Grey débarque à Tokyo à la recherche d'un film démontrant l'existence des atrocités commises par les Japonais, à Nankin en 1937. Shi Chongming, un vieux professeur chinois, est le seul qui puisse la renseigner sur l'existence de ce film. Sans moyen pour vivre dans la capitale japonaise, elle accepte  un emploi dans un club à hôtesses de luxe et ne tarde pas à approcher l'univers des Yakusas.

Voilà un bon polar. Les chapitres sont séparés en deux époques : actuelle, avec le séjour de Grey à Tokyo et passée, avec le récit des horreurs commises par les japonais en 1937. Le livre est bien documenté sur cet horrible événement dont les témoignages s'arrêtent le plus souvent au 15 décembre, date à laquelle les japonais évacuent les occidentaux présents dans la ville : le massacre dura 6 semaines et fit entre 100 000 et 300 000 victimes selon les sources. Des victimes militaires mais aussi civiles, hommes, femmes ou même enfants. La coexistence de ces deux périodes dans ce polar n'alourdit pas le récit : les deux époques se croisent, l'une complétant l'autre, permettant au lecteur de passer de l'une à l'autre sans altérer l'intérêt du lecteur.  
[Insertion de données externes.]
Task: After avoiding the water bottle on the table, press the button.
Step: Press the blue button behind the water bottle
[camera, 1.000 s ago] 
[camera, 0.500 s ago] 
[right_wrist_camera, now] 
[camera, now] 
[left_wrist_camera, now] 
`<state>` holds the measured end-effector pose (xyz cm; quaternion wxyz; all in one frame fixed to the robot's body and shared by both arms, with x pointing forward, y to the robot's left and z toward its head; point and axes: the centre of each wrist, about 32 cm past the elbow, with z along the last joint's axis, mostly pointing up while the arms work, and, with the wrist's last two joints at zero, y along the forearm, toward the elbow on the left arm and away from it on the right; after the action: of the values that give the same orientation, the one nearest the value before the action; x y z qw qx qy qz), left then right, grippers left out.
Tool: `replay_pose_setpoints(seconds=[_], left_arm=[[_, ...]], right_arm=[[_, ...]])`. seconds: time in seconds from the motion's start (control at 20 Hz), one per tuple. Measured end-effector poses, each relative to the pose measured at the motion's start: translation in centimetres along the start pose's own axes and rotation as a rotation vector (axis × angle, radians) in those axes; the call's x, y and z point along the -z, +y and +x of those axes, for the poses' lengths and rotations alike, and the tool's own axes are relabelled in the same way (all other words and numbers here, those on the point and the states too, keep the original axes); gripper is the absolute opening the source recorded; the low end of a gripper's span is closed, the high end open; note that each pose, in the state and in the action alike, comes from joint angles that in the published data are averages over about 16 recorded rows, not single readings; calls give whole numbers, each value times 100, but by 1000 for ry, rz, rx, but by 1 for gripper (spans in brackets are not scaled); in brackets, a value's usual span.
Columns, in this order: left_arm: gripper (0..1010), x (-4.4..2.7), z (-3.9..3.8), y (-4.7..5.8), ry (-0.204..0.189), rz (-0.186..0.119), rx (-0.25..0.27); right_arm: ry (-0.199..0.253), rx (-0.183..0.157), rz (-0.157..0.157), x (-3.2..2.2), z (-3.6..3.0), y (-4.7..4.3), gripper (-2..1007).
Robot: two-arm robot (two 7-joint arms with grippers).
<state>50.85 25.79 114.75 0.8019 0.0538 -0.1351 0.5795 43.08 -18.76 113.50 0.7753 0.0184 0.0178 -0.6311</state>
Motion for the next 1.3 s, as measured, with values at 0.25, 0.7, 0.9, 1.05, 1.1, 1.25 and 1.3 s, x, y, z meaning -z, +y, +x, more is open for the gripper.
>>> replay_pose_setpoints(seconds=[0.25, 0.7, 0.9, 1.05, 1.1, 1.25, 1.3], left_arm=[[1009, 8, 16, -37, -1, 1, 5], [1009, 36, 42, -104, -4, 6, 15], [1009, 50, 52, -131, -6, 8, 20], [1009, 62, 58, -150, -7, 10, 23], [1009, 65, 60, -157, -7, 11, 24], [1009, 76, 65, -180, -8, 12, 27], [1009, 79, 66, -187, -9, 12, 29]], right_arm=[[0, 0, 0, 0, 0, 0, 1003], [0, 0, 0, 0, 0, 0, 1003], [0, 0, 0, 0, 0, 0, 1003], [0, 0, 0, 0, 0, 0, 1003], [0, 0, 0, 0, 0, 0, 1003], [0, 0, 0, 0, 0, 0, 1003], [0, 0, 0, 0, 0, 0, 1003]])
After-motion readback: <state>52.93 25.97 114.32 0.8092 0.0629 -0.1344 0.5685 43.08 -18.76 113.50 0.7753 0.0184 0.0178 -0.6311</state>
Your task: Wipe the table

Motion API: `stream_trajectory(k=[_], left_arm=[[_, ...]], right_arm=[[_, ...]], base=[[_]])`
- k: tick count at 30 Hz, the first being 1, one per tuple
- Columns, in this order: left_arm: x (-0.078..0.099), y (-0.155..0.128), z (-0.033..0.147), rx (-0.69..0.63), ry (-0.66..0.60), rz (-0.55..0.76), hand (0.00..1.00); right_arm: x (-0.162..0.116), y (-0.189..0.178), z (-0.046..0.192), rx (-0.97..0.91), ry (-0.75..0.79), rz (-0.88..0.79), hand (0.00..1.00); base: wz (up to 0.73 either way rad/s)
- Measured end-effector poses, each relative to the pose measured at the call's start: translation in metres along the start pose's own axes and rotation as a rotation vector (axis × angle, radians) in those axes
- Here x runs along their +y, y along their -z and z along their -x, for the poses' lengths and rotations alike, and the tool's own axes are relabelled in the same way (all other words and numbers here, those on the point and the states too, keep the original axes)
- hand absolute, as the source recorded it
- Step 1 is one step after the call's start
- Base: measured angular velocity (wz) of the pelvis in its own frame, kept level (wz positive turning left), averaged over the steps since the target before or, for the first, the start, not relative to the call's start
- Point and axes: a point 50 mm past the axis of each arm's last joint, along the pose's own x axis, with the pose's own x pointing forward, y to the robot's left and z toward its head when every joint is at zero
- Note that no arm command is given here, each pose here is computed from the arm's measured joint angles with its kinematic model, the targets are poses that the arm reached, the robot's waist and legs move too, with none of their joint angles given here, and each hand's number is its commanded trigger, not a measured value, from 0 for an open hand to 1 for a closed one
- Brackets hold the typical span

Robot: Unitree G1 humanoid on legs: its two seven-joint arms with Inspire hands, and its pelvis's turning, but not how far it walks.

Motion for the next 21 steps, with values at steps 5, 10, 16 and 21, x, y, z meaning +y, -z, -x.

La psychologie des personnages est intéressante : celle de Grey d'abord, égarée à Tokyo mais qui ne perd jamais son but, retrouver le film. Mais aussi Shi Chongming dont on voit bien l'évolution lors des événements de 1937 : incrédule d'abord et qui progressivement comprend l'atrocité de ce qui se construit sous ses yeux. Le même personnage, en 1990, est empreint de sagesse et son approche par Grey est une véritable stratégie dont l'objectif est d'enfin découvrir le fameux film. On remarquera également des personnages secondaires comme la Nurse, mystérieuse, mi-femme, mi-homme, violente, sadique et tout dévouée à son maître Yakuza.

Le livre adopte un vrai rythme : calme au départ et montrant la découverte par Grey de son nouvel environnement, puis de plus en plus rapide lors des rencontres avec le milieu des Yakusas, fait également de violence et du lent cheminement vers une conclusion que le lecteur pressent comme atroce. On y touche les bas fonds de l'homme. Le lecteur ne doit donc pas se laisser décourager par la lenteur ressentie dans les premiers chapitres.

Tokyo a reçu le prix Polar SNCF dans la catégorie roman européen et il le mérite bien.